POSITIONEN & THEMEN
Von Manfred Bauer (19.3.2012)
Zur Rechtfertigung militärischer Konflikte und Besatzung pflegen Krieg führende Staaten und ihre Ideologen einen ganz eigenen Diskurs: Da werden Kriege zu humanitären Einsätzen stilisiert, Flächenbombardements dienen dem Schutz der Zivilbevölkerung und Widerstand dagegen gilt grundsätzlich als terroristischer Akt (in: Herald Tribune u.a.).
Schon Arthur Schnitzler hat im Angesicht der Gräuel des Ersten Weltkriegs die hinterfotzige Etymologie der Machthaber kritisiert: Man sagt, er ist den schönen Heldentod gestorben. Warum sagt man nie, er hat eine herrliche Heldenverstümmelung erlitten? Man sagt, er ist für das Vaterland gefallen. Warum sagt man nie, er hat sich für das Vaterland beide Beine wegschießen lassen? (in: Aphorismen und Betrachtungen)
Als der Krieg in Libyen tobte, gaben die NATO und sämtliche Kriegsminister, die sich bereits seit Jahrzehnten als Verteidigungsminister verstehen, die Parole vom internationalen Polizeieinsatz aus. Dieselbe NATO definierte im Jugoslawien-Krieg den Tabubereich der Tötung von Zivilisten als Kollateralschaden um, der bedauerlicherweise eben auch weiche Ziele, also Menschen, getroffen habe (in: Der Spiegel u.a.).
Gleichzeitig schürt und verlautbart der gleichgeschaltete mediale Apparat seine Entrüstung über die Grausamkeiten derer, die von der NATO im humanitären Einsatz und zu Recht nieder gebombt werden; kaum jemand entsinnt sich dabei des Aphorismus, mit dem Nietzsche die Heuchelei dieser Haltung entlarvt: Niemand lügt so viel als der Entrüstete (in: Friedrich Nietzsche: Also sprach Zarathustra)
Im gemeinsamen Boot?
Apropos Lügen: Auch Unternehmen streuen vor allem in Krisenzeiten reichlich Euphemismen (Umschreibungen) aus, wobei ihnen die Politik um (fast) nichts nachsteht. So sollen zum Beispiel die Begriffe Null- oder Minuswachstum suggerieren, dass trotz Stagnation oder Verlust ein Wachstum stattfand. Oder: Eine Gewinnwarnung warnt nicht vor Gewinnen, sie indiziert vielmehr, dass mit herben Verlusten zu rechnen ist.

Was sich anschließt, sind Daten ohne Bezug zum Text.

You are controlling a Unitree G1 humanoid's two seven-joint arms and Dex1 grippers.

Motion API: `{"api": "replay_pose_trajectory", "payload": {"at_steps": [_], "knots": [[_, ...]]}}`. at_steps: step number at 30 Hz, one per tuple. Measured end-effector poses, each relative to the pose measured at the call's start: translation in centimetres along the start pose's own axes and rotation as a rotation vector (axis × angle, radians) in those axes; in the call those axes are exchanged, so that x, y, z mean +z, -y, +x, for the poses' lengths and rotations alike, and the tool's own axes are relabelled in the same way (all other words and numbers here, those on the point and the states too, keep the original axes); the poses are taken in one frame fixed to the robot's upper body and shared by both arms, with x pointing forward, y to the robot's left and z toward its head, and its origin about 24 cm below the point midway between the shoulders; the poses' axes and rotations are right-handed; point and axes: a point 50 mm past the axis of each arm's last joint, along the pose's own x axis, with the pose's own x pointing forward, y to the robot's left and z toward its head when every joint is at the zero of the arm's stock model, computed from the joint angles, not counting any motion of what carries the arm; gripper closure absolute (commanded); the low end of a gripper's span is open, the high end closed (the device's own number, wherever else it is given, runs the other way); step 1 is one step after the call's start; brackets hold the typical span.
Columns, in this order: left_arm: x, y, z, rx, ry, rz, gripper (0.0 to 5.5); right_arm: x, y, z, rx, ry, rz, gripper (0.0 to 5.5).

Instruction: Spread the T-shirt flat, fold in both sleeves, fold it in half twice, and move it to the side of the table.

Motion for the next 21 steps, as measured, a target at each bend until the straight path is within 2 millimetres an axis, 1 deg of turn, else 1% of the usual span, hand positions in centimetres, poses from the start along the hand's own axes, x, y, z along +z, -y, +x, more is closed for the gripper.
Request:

Und wenn wir heute nicht über die massiven Risiken heimischer Banken in Osteuropa reflektieren oder reden sollen, nicht über die Kontrolle der Finanzmärkte oder über die gerechte Verteilung von Krisenkosten, nicht über Armut und Arbeitslosigkeit, so reden wir garantiert über die Schuldenbremse. Denn eine Machtelite stellt fest, was alle festzustellen haben: Wir müssen den Gürtel enger schnallen!
Dazu zählen Entlassungen als Freistellung, die Reduzierung von öffentlichen Dienstleistungen als Strukturanpassung oder die geringe Dotierung der Mindestsicherung als Erhöhung der Treffsicherheit.
Wenn schließlich eine rabiate Partei den Stecken, auf dem sie selbst den größten Dreck hinterlassen hat, gegen die Altparteien erhebt, kann sie sich des Applauses jener sicher sein, deren diffuses Unbehagen angesichts einer allgemeinen politischen Verwahrlosung ins Ressentiment und nicht in die Kritik führt. Vergessen ist dann ganz plötzlich, dass genau jene Partei vor wenigen Jahren noch kaum eine Korruption ausließ, wohl, weil sie mit fast jeder ident war. Gefährlicher als eine solche Haltung ist nur mehr, sie nicht ernst zu nehmen.
Und wenn dann am Ende des Tages das gemeinsame Boot, in dem wir angeblich alle sitzen Unternehmer wie Arbeitnehmer, Reiche wie Arme, Mächtige wie Ohnmächtige , beschworen wird, so bedeutet das übersetzt, dass wir fast alle in der Scheiße stecken aber gewiss nicht in der eigenen!